An influential highway group has called for replacing the flat tax on gas with a percentage tax, according to the Wall Street Journal. They want to replace the current 18.4 and 24.4 cent taxes on gasoline and diesel, respectively, with more flexible 8.4% and 10.6% tax rates. At current gas prices that would be about a 2-cent increase (at least on the gasoline side of things), and it would at least allow for automatic increases with inflation. It is a bit awkward for road funding to rise and fall with the cost of fuel, but it may be the only politically feasible way to raise the gas tax – to pass it off as an unintended consequence. Of course, there’s the possibility of the price of gas falling, although I don’t know how likely that is over the long-run.
As you can imagine, the political reaction was quite hostile, with Rep. John Mica, who’s on the soon-to-be Republican-controlled House Transportation and Infrastructure Committee, saying that anything that would raise gas prices is a “non-starter.” It’s unfortunate that the gas tax is seen as just another tax and not the explicit cost of the road infrastructure, but it looks like it’s going to be a casualty of the Tea Party’s anti-tax mantra. In any case, the issue will be dealt with after the midterms when hopefully politicians will be a bit more clear-headed. The WSJ suggests that politicians are reluctant to keep borrowing from the general fund for road projects, but I’m afraid that their fear of budget deficits will be overpower by their fear of raising the cost of driving. And as much as I resent Obama and this Congress for refusing to raise the gas tax, it could have been worse – both McCain and Hillary Clinton were in favor of a gas tax holiday during the 2008 election.
Although I am very excited about a higher gas tax, it would be a shame if the amount of money expended on roads and highways actually increased on net. Robert Poole at Reason has argued that we should spend all money collected in user fees on roads, and while it’s true that a lot of fuel tax money goes to mass transit and non-road expenses, there are also massive amounts of money traveling the other way, from general revenues going to the roads. State and federal highways are covered by their user fees, but the local roads that run outside your doorstep and which are in many ways most important are paid for almost entirely out of general revenues. So although it may sound counterintuitive, unless we stop building roads out of local budgets, spending less of the gas tax on highways will actually bring the total amount spent closer to the total amount collected.
Alon Levy says
October 17, 2010 at 3:37 amA flat tax rate is actually better than a percentage tax here. First, a side benefit of high flat gas taxes is that they make people less vulnerable to oil shocks, since they induce people to reduce their gas consumption, making the same absolute increase in gas prices less painful; a percentage tax has the opposite effect. Europe’s high gas taxes are a primary reason the current recession began later there than in the US. Second, neither the costs nor the externalities of roads have much to do with the market price of gas: roads cost the same to maintain, and the health effects of pollutants are the same.
Stephen Smith says
October 17, 2010 at 5:28 amLike I said, it’s an obtuse way to go about it for sure, but if it’s the only politically palatable way to raise it, I can let the weirdness slide.

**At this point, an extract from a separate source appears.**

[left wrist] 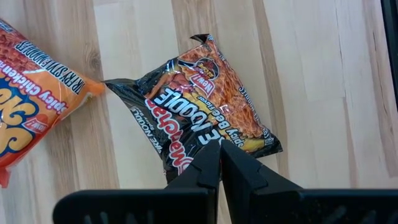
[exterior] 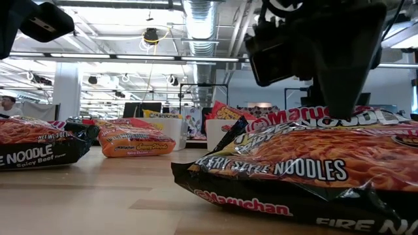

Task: Sort Maruchan noodles
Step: Put the black noodle pack into the right white bin

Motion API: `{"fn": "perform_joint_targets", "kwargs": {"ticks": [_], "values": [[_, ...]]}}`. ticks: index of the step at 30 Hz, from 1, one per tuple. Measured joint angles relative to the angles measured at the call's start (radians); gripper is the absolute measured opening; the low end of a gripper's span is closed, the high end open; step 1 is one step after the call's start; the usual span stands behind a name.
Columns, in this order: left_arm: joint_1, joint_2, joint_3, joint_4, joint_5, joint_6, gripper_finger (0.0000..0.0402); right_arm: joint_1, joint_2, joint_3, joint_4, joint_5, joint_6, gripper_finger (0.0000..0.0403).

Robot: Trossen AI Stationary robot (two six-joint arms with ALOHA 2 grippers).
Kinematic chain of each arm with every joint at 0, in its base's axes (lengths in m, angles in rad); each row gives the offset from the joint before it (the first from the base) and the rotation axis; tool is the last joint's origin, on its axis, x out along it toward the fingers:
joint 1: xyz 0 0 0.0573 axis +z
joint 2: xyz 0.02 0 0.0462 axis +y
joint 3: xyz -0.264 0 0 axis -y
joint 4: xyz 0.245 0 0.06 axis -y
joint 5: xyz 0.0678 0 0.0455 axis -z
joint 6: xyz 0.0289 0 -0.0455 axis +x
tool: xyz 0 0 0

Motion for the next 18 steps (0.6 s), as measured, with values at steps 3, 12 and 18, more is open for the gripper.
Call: {"fn": "perform_joint_targets", "kwargs": {"ticks": [3,12,18], "values": [[0.0,0.0,0.0,0.0,0.0,0.0,0.0,0.0,0.001,0.008,0.003,-0.012,-0.007,0.0237],[0.0,0.0,0.0,-0.001,-0.005,0.0,0.0,0.0,-0.005,0.008,-0.001,-0.026,0.019,0.0113],[0.0,0.0,0.0,-0.001,-0.022,0.001,0.0,0.0,-0.005,0.008,0.001,-0.026,0.031,0.0011]]}}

As for the European recession stuff, I’ve heard some crazy theories about the economic crisis, but never that one. Do you have some sort of substantiation?
Aaron Brown says
October 18, 2010 at 1:54 amYour arguments are valid, but you obviously know that the main point of switching to a percentage tax is political, not economic. If it were, we’d be calling for a more direct tax on the externalities of driving (VMT?) instead of a gas tax in the first place.

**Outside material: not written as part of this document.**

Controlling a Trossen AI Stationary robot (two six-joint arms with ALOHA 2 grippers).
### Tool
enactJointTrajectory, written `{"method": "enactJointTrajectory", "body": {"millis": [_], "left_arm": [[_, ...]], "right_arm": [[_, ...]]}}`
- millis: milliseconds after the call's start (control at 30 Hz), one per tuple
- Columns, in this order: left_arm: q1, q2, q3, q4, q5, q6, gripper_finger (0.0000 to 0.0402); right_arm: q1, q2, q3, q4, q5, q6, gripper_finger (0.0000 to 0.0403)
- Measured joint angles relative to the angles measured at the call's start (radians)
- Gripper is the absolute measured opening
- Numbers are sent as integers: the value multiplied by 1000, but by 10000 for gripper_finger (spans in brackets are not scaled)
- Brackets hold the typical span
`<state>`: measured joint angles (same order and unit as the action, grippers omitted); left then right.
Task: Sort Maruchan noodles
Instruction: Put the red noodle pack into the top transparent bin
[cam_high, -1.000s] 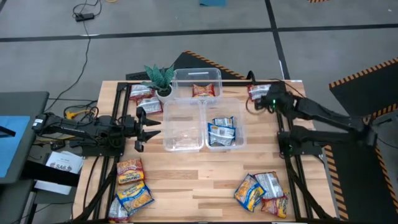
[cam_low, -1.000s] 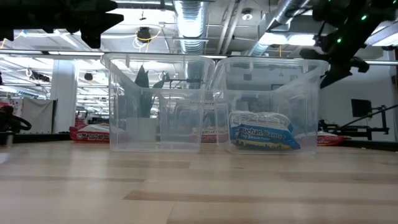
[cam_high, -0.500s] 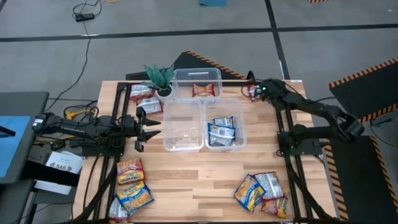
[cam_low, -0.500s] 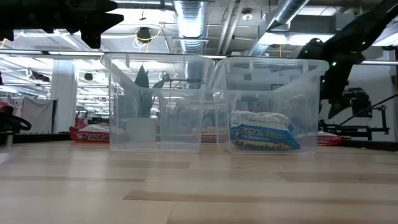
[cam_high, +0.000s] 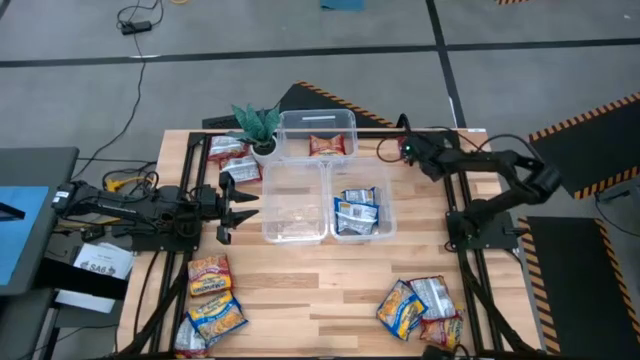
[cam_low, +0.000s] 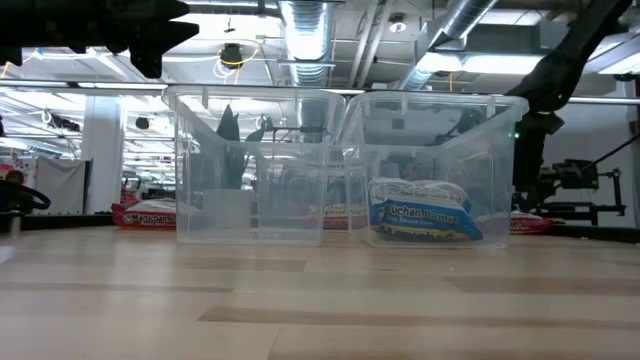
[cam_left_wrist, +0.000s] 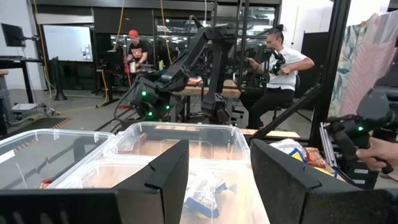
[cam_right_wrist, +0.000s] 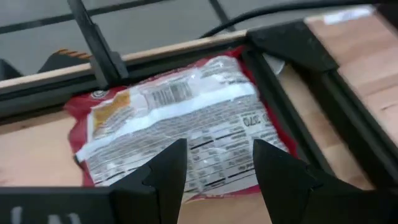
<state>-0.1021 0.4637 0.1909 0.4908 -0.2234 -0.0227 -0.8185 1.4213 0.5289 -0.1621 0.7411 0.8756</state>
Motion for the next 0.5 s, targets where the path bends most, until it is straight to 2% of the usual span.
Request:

I know it sounds defeatist, but do you think there’s any chance in the U.S. today that congress would regularly increase the flat tax to keep up with inflation? If the answer is no, this seems like the best solution, at least for the time being.
Stephen Smith says
October 18, 2010 at 3:16 amVery true. But alas, tricking myself into believing that some day politicians might look after their constituents’ true longterm interests rather than what’s most politically advantageous for the next election season is the only way that I can keep sane enough to continue to work (/try to work) to influence public policy.
Alon Levy says
October 18, 2010 at 5:40 pmThe largest externalities of driving are really externalities of gas consumption: pollution, climate change, military protection of oil sources. Even when it comes to road maintenance, gas taxes are slightly better than VMT taxes, because fuel consumption scales with vehicle weight, and road wear is proportional to the fourth power of the axle load.
I honestly don’t see a switch to a different tax regime cruise through Congress, unless it’s a net tax cut. Tax shifts tend to be gruesomely controversial, sometimes even more so than tax hikes, which fall on everyone.
Concerned About Winnipeg says
November 18, 2010 at 5:27 pmWhy not simply pass a law saying that the gas tax will increase at the same rate as overall in inflation? If there are huge fluctiations in gas prices, then the tax rate is insulated from that. But if overall inflation increases at 2% annually, then so does the amount of tax per gallon.